Stats Flashcards
What are the 2 names of the Tukey test for outliers
Tukey’s Range Test
Tukey’s Honestly Significant Difference (HSD)
What are the 5 steps in the Tukey test
1 - Conduct ANOVA
2- Calculate the Critical Value
3 - Compute the Honestly Significant Difference (HSD)
4 - Compare Mean Differences
5 - Interpretation
What does ANOVA stand for
Analysis of variance test - a method used to compare means across multiple groups or treatments.
What is an F-statistic
is a ratio of two variances: the variance between group means and the variance within groups. It quantifies the extent to which the variation among group means is greater than the variation within individual groups.
What is a p-value
indicates the significance of the observed differences
What are the 7 outputs of the Tukey test
1- Comparison Matrix
2 - Mean Differences
3- Tukey’s HSD
4 - Confidence Intervals
5 - Adjusted p-values
6 - Significance Indicators
7 -Summary Statistics
Define Tukey’s HSD
The Honestly Significant Difference (HSD) value calculated based on the critical value and the standard error of the means. This value is used to determine whether the observed differences between group means are statistically significant.
What Python library supports Tukey
statsmodels.stats.multicomp
explain Z-Scores
indicates how many standard deviations a data point is from the mean of the dataset.
What are the 4 steps to calculating a Z-Score
1 - Calculate the Mean (μ): Find the average of the dataset.

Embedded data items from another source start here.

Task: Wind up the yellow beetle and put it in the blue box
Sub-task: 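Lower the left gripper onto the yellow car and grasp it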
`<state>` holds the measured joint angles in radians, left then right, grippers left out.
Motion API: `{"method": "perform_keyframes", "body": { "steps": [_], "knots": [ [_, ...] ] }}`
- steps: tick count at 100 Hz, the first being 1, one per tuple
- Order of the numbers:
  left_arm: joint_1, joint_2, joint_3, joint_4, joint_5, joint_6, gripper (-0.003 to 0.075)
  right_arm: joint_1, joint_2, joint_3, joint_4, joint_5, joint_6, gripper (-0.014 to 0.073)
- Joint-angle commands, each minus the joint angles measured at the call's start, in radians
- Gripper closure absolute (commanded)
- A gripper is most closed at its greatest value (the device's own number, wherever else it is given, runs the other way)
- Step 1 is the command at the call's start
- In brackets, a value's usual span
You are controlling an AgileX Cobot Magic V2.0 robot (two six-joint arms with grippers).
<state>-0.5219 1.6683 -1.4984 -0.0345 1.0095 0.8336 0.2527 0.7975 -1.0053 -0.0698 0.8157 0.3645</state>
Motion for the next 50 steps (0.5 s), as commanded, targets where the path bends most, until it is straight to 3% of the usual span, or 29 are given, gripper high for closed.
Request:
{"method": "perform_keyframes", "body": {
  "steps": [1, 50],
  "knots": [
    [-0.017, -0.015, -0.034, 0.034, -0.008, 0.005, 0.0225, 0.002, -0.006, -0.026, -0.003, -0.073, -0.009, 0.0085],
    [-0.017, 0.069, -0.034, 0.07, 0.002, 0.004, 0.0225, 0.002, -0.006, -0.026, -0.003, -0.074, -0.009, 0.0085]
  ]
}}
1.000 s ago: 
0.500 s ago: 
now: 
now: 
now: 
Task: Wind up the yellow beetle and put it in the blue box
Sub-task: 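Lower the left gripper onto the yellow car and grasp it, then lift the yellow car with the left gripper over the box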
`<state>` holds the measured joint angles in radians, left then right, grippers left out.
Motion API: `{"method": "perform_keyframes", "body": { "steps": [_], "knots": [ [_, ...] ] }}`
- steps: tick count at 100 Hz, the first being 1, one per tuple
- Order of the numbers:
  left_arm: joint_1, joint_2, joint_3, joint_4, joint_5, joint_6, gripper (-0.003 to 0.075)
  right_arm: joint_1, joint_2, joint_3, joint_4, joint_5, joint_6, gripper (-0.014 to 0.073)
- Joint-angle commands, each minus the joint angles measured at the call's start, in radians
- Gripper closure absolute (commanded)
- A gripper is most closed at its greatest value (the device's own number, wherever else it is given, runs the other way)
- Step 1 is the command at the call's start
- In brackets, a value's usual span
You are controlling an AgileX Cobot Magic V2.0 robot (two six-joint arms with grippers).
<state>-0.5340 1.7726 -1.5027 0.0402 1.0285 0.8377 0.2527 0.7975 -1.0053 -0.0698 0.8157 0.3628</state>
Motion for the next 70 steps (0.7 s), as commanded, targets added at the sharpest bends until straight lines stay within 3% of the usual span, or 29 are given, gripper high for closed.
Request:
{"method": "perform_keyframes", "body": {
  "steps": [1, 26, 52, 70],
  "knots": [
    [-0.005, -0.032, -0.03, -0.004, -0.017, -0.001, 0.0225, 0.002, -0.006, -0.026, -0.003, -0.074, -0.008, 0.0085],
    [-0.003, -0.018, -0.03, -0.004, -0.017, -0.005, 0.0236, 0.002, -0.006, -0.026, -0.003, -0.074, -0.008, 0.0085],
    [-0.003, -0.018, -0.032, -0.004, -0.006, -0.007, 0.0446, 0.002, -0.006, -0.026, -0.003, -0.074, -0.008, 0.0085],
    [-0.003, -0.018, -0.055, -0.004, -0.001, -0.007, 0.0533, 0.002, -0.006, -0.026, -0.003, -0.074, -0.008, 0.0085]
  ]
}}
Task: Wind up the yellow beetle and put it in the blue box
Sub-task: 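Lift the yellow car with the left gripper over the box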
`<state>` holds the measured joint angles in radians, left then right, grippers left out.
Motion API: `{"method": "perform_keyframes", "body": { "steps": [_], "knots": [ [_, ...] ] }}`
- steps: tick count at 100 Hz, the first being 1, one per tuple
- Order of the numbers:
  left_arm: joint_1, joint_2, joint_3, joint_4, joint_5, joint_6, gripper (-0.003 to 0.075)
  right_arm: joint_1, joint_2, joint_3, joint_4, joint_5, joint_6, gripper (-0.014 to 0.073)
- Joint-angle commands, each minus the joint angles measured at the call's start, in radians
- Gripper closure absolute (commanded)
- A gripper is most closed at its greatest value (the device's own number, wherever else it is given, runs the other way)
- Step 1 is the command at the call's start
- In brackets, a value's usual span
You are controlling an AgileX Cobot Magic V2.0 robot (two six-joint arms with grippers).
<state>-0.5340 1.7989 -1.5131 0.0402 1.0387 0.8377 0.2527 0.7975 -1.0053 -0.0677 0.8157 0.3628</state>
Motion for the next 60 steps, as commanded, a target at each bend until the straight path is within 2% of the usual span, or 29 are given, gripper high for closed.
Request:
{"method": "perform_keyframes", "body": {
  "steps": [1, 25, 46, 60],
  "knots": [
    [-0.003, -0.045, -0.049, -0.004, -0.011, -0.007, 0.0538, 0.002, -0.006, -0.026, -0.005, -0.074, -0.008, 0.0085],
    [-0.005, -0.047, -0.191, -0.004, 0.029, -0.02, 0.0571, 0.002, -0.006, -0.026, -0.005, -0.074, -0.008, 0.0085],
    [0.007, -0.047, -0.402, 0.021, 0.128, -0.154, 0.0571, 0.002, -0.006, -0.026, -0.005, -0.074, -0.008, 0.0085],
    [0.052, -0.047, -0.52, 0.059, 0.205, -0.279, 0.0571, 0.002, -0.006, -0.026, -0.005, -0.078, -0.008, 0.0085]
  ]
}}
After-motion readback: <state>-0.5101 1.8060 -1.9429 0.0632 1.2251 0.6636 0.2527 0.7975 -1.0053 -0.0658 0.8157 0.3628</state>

2 - Calculate the Standard Deviation (σ)
3 - Subtract the Mean from the Data Point
4 - Divide by the Standard Deviation.
what does a Z-score of 0 indicate
Data is at the mean
what does a Z-score of +1indicate
Z-score of +1 (or -1) indicates that the data point is 1 standard deviation above (or below) the mean
What is R Squared
represents the proportion of the variance in the dependent variable that is predictable from the independent variable(s) in a regression model. In simpler terms, it indicates how well the independent variable(s) explain the variability of the dependent variable.
What is the difference between R Squared and correlation
Correlation measures the strength and direction of the linear relationship between two continuous variables.
R-squared represents the proportion of the variance in the dependent variable that is predictable from the independent variable(s).
In summary, correlation tells you how closely related two variables are in a linear sense, while R-squared tells you how much of the variability in the dependent variable is explained by the independent variable(s).
Name 8 methods that a data analyst may use to test equity signals
1 Correlation coefficient
2 Scatter plots
3 Covariance
4 Cross-correlation analysis
5 Granger causality test
6 Regression analysis
7 Correlation heatmaps
8 Principal Component Analysis (PCA)